Task prompt >>
Would you please state how many lines in the entries contain the word "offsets"? Only the number should be given.
-- Opening Marker --
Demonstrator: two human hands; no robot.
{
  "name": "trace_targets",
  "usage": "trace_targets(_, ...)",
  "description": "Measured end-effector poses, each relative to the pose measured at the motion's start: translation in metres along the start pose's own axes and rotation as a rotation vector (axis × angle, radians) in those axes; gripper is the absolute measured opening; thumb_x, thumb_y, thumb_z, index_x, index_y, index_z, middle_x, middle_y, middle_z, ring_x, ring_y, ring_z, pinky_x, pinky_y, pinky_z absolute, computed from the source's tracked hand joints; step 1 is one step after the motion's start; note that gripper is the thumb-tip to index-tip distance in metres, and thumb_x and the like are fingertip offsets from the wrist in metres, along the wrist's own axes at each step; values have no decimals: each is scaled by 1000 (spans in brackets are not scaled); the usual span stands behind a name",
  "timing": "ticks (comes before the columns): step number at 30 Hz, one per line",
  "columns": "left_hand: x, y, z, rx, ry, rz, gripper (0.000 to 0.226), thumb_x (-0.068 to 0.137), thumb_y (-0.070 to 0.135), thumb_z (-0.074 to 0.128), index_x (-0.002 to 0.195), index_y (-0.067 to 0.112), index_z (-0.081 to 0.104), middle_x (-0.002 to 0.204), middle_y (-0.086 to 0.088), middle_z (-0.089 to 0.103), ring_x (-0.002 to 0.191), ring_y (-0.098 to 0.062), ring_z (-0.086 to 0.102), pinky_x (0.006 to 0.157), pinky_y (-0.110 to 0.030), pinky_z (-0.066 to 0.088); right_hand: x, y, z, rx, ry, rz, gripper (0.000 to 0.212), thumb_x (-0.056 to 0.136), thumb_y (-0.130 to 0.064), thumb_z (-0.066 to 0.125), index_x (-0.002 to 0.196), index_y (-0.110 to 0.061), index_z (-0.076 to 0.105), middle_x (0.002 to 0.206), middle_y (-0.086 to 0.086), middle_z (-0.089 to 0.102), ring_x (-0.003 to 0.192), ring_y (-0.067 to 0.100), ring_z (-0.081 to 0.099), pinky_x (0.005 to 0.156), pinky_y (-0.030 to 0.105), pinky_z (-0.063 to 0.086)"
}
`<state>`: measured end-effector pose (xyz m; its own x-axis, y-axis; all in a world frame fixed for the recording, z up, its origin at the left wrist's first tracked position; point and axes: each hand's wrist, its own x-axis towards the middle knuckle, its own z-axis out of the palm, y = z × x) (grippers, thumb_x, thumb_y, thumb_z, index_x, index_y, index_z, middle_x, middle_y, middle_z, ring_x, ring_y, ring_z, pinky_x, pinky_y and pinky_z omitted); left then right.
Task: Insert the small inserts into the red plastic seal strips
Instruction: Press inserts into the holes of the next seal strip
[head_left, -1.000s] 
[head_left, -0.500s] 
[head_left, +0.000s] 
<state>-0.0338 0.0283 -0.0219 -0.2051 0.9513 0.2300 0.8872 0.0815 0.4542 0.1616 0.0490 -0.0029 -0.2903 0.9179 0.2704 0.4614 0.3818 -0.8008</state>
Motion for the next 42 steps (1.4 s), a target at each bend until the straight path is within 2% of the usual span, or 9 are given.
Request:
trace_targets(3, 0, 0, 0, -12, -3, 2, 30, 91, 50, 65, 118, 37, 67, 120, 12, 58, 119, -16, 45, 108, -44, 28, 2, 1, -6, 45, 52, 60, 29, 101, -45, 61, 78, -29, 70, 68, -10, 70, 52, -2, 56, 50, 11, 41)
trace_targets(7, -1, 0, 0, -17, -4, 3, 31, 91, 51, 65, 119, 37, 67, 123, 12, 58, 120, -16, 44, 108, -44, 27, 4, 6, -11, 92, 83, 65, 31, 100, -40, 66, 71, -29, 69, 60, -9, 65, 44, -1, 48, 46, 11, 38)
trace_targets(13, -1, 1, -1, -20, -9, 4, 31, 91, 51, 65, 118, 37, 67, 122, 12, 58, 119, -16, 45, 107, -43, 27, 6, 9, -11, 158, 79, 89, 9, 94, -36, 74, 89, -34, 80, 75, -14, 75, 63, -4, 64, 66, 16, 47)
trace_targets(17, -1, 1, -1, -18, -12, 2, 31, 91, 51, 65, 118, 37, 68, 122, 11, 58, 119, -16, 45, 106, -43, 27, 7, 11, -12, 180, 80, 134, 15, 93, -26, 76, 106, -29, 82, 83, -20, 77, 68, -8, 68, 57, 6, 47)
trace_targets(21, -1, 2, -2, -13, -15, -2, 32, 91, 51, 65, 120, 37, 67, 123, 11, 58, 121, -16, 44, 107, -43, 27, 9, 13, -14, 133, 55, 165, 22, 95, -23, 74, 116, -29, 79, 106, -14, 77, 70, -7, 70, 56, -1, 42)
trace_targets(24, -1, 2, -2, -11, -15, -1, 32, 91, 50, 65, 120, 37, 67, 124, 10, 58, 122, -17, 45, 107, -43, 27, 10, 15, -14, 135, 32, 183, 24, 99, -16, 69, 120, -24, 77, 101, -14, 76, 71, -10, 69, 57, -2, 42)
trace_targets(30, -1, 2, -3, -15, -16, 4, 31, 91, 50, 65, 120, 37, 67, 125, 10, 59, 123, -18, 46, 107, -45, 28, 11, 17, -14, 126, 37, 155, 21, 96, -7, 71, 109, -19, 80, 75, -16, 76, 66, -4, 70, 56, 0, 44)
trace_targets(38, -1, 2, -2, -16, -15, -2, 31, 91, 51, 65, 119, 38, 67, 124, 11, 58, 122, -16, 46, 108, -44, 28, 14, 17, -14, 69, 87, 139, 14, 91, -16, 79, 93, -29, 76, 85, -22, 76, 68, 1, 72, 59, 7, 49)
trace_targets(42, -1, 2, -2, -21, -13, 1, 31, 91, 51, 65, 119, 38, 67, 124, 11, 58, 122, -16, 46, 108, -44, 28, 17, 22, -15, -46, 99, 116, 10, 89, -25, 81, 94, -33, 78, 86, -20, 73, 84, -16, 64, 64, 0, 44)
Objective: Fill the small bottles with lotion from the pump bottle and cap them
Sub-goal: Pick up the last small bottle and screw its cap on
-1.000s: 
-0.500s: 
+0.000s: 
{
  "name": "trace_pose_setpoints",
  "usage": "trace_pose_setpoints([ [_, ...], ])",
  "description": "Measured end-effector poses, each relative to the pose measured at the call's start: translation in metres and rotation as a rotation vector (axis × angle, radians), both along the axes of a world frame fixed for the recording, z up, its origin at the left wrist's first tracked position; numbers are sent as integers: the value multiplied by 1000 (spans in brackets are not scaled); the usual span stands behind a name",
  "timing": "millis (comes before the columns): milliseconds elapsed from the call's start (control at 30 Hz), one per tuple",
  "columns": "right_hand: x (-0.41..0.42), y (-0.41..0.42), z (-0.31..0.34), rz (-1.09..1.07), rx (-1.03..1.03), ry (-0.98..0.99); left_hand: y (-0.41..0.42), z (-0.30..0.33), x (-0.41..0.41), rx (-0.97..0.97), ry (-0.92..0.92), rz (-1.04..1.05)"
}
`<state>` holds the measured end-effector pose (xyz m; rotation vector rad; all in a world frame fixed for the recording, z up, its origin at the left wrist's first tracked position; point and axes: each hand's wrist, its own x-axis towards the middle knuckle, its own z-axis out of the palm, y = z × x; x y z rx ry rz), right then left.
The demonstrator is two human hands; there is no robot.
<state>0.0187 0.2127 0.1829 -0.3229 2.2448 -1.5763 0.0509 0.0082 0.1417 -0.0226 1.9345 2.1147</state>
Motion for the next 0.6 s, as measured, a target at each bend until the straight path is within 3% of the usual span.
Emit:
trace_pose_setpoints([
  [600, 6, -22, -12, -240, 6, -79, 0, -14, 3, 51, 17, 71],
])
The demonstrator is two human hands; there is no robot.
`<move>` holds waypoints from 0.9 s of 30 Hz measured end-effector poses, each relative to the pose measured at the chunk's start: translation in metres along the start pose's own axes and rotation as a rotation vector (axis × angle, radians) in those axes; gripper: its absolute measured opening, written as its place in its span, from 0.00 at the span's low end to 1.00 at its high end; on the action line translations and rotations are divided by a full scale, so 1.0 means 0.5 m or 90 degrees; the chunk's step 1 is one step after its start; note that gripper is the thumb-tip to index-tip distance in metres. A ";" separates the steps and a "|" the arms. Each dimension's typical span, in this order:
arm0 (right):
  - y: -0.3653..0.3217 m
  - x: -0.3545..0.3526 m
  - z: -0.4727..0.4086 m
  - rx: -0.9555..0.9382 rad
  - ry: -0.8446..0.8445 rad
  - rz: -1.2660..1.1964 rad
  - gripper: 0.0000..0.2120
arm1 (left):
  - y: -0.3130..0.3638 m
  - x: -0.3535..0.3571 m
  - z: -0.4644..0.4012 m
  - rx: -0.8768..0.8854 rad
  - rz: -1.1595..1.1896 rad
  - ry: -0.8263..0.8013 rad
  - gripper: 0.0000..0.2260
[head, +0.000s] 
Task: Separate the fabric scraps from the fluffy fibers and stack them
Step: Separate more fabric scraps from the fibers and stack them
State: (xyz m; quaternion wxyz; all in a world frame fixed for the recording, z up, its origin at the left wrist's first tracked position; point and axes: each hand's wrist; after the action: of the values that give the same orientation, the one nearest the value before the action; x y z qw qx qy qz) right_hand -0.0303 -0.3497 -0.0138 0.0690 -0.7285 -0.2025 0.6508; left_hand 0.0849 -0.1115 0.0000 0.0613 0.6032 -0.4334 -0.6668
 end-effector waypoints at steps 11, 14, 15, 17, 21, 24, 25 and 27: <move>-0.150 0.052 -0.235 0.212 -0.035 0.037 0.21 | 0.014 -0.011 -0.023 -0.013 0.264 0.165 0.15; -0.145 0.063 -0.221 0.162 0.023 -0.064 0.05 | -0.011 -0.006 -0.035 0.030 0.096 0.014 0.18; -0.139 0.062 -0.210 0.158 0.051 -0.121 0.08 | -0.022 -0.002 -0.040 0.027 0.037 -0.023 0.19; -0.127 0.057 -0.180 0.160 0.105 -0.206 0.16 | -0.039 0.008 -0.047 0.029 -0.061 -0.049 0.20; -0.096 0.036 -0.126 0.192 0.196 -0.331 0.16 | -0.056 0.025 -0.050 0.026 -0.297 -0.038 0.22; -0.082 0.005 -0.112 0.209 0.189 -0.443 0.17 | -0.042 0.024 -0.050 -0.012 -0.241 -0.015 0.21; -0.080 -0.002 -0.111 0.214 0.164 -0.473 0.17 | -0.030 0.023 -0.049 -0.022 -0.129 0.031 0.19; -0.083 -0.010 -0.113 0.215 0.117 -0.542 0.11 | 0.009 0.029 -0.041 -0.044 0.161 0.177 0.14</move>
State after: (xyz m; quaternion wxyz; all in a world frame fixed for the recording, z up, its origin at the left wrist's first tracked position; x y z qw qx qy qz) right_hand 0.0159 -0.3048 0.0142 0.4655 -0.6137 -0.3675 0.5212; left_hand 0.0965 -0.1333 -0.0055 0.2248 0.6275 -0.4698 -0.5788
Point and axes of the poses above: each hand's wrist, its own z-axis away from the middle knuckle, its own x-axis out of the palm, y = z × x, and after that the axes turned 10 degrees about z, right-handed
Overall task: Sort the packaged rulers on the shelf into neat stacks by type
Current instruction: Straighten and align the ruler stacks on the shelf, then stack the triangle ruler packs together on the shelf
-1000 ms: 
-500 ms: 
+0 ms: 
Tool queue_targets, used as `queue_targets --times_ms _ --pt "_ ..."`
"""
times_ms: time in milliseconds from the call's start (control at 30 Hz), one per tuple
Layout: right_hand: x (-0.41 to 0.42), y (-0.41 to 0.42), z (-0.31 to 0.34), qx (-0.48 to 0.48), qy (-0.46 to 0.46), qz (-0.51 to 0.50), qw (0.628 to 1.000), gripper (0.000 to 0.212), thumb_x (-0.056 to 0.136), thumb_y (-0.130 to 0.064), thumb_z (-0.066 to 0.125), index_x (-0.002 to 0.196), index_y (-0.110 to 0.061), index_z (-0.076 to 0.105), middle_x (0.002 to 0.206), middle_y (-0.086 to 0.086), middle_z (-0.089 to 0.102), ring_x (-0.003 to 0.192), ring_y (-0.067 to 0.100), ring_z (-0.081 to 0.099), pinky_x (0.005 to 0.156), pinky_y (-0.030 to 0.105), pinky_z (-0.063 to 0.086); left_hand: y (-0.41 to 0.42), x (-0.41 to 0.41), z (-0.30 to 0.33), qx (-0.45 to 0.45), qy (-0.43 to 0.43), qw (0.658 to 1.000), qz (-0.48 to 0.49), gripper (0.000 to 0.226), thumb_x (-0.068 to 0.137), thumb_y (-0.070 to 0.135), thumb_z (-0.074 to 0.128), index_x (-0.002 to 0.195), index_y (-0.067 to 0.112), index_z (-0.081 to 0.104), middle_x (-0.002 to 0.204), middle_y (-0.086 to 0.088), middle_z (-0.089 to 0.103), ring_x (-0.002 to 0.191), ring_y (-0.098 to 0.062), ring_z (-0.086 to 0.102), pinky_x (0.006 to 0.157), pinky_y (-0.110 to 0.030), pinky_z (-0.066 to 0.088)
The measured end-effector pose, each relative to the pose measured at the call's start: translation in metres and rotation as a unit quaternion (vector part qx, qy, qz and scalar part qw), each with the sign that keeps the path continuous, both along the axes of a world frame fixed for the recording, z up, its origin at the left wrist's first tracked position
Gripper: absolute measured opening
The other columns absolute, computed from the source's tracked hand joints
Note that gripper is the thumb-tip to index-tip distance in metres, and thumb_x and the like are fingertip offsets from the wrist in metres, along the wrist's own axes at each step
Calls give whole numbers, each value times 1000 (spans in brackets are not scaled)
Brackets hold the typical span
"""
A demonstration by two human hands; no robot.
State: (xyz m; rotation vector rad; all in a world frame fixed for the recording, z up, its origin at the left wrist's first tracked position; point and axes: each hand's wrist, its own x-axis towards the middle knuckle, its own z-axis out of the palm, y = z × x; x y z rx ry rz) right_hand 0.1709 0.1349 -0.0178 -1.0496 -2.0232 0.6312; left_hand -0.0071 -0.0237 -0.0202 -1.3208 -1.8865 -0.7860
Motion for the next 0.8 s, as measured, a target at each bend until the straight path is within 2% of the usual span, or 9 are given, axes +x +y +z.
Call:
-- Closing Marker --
Solution to the problem >>
2